At November 1, 2008, the Company had a deferred tax asset of $62,334 and a
deferred tax liability of $98,710, resulting in a net deferred tax liability
of $36,376.
Deferred income taxes result from significant temporary differences between
income for financial reporting purposes and taxable income. These differences
arose principally from the use of accelerated tax depreciation and the carry
forward of capital and net operating losses.
At October 31, 2009, the Company had capital loss carry forwards of $214,994
expiring in 2010 through 2014. All of these losses are deemed to be usable
before expiration.
OPT-Sciences Corporation and Subsidiary
NOTES TO CONSOLIDATED FINANCIAL STATEMENTS
NOTE 5 - Major Customers
Two customers accounted for $4,091,031 of net sales during the year ended
November 1, 2008. The amount due from these customers, included in trade
accounts receivable, was $164,286 on November 1, 2008.
Two customers accounted for $3,044,045 of net sales during the year ended
October 31, 2009. The amount due from these customers, included in trade
accounts receivable, was $386,877 on October 31, 2009.
NOTE 6 - Concentration of Credit Risk of Financial Instruments
The Company has various demand and time deposits with financial institutions
where the amount of the deposits exceeds the federal insurance limits of the
institution on such deposits. The maximum amount of accounting loss that
would be incurred if an individual or group that makes up the concentration of
the deposits failed completely to perform according to the terms of the
deposit was approximately $6,400,000 on October 31, 2009.

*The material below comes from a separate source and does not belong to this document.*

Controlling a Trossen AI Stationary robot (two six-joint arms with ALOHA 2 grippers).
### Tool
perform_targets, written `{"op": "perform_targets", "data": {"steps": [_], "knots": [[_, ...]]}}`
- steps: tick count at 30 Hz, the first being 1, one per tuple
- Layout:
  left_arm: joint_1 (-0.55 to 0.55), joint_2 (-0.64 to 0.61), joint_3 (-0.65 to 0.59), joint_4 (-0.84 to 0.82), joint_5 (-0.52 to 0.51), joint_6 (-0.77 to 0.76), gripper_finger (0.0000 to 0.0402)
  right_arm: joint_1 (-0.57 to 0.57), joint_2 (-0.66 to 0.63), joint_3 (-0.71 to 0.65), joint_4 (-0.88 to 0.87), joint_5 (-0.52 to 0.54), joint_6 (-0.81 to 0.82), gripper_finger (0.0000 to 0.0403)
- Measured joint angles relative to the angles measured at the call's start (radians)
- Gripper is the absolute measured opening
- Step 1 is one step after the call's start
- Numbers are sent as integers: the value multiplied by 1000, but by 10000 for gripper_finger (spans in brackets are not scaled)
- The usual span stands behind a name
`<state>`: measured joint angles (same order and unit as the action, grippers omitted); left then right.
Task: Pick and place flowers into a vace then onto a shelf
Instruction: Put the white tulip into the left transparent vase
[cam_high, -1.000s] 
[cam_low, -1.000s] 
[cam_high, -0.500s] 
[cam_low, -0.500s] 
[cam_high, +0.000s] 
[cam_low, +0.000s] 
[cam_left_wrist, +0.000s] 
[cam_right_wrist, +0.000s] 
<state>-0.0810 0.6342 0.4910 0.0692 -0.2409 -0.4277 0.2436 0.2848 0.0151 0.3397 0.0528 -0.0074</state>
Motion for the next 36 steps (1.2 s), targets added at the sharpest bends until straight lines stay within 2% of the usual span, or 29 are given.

NOTE 7 - Related Party Transactions
During fiscal years 2009 and 2008, the Company incurred legal fees of $47,500
and $45,000, respectively to the firm of Kania, Lindner, Lasak and Feeney, of
which Mr. Arthur Kania, a shareholder and director, is senior partner. Of the
legal fees, $47,500 and $45,000 were included in accounts payable at October
31, 2009 and November 1, 2008, respectively.

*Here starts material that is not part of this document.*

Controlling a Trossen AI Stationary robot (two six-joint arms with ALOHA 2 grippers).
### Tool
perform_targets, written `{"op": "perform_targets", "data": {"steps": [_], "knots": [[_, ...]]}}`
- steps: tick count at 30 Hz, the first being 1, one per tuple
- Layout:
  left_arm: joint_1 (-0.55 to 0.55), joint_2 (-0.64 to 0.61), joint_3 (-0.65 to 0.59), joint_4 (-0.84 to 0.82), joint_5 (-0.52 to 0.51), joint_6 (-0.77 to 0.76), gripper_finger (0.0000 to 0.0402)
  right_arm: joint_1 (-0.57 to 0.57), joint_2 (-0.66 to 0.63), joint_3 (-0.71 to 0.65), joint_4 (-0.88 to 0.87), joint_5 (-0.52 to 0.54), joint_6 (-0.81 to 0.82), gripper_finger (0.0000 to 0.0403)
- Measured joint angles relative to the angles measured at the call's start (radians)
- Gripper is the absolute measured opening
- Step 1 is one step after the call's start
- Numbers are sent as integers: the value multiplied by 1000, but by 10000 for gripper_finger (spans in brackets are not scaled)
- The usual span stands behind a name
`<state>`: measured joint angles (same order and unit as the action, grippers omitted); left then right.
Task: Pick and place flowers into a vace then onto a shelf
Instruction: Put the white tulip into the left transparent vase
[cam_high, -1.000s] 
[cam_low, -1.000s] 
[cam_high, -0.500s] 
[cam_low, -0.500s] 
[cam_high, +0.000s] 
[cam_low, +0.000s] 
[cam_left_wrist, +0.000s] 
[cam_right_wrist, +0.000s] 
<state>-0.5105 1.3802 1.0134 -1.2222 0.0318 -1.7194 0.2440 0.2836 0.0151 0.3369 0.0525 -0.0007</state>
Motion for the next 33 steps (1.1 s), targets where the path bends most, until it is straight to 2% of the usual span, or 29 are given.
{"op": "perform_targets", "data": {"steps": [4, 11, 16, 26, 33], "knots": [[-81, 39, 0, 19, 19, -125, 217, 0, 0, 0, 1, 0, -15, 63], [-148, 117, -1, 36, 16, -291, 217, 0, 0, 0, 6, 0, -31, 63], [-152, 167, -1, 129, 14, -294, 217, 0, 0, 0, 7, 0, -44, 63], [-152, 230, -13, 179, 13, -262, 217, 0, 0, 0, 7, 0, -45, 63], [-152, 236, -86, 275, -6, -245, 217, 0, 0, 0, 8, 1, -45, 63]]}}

NOTE 8 - Fair Value Measurements
Effective January 1, 2008, the Company adopted FASB ASC Topic 820, Fair Value
Measurements and Disclosures, which, among other things, requires enhanced
disclosures about assets and liabilities carried at fair value. FASB ASC Topic
820 establishes a hierarchal disclosure framework associated with the level of
pricing observabi!ity utilized in measuring assets and liabilities at fair
value. There are three broad levels defined by FASB ASC Topic 820 hierarchy.
The Company only has assets and liabilities falling under level I, in which
quoted prices are available in active markets for identical assets or
liabilities as of the reported date. See Note 3 above.
NOTE 9 - Recent Accounting Pronouncements
In June 2009, the Financial Accounting Standards Board ("FASB") issued
Accounting Standards Update ('ASU') No. 2009-01, Topic 105 - Generally
Accepted Accounting Principles -FASB Accounting Standards Codification and the
Hierarchy of Generally Accepted Accounting Principles. The Codification is the
single source of authoritative non-governmental U.S. generally accepted
accounting principles (GAAP). The Codification does not change current GAAP,
but is intended to simplify user access to all authoritative GAAP by providing
all the authoritative literature related to a particular topic in one place.
Rules and interpretive releases of the SEC under federal securities laws are
also sources of authoritative GAAP for SEC registrants. The Company adopted
this standard for the annual reporting period ending October 31, 2009. The
adoption of this standard did not have a material impact on the Company's
results of operations or financial position.